- Problem to solve -
Line by line, copy the material below exactly.

- Data below -

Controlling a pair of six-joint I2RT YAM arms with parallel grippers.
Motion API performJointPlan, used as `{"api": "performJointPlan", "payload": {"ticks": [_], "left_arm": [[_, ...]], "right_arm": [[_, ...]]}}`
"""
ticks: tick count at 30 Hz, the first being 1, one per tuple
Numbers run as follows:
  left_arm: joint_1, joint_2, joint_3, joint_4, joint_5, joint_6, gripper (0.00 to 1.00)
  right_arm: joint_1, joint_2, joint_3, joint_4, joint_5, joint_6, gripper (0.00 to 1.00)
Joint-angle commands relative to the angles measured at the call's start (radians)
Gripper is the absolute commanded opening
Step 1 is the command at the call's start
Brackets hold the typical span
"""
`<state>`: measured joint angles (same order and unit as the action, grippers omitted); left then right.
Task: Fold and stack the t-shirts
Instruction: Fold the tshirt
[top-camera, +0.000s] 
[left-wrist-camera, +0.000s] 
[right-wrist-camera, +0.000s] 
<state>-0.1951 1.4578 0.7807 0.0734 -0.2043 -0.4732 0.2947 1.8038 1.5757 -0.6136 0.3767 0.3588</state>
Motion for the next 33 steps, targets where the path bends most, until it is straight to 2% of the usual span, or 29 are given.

- Result below -
Controlling a pair of six-joint I2RT YAM arms with parallel grippers.
Motion API performJointPlan, used as `{"api": "performJointPlan", "payload": {"ticks": [_], "left_arm": [[_, ...]], "right_arm": [[_, ...]]}}`
"""
ticks: tick count at 30 Hz, the first being 1, one per tuple
Numbers run as follows:
  left_arm: joint_1, joint_2, joint_3, joint_4, joint_5, joint_6, gripper (0.00 to 1.00)
  right_arm: joint_1, joint_2, joint_3, joint_4, joint_5, joint_6, gripper (0.00 to 1.00)
Joint-angle commands relative to the angles measured at the call's start (radians)
Gripper is the absolute commanded opening
Step 1 is the command at the call's start
Brackets hold the typical span
"""
`<state>`: measured joint angles (same order and unit as the action, grippers omitted); left then right.
Task: Fold and stack the t-shirts
Instruction: Fold the tshirt
[top-camera, +0.000s] 
[left-wrist-camera, +0.000s] 
[right-wrist-camera, +0.000s] 
<state>-0.1951 1.4578 0.7807 0.0734 -0.2043 -0.4732 0.2947 1.8038 1.5757 -0.6136 0.3767 0.3588</state>
Motion for the next 33 steps, targets where the path bends most, until it is straight to 2% of the usual span, or 29 are given.

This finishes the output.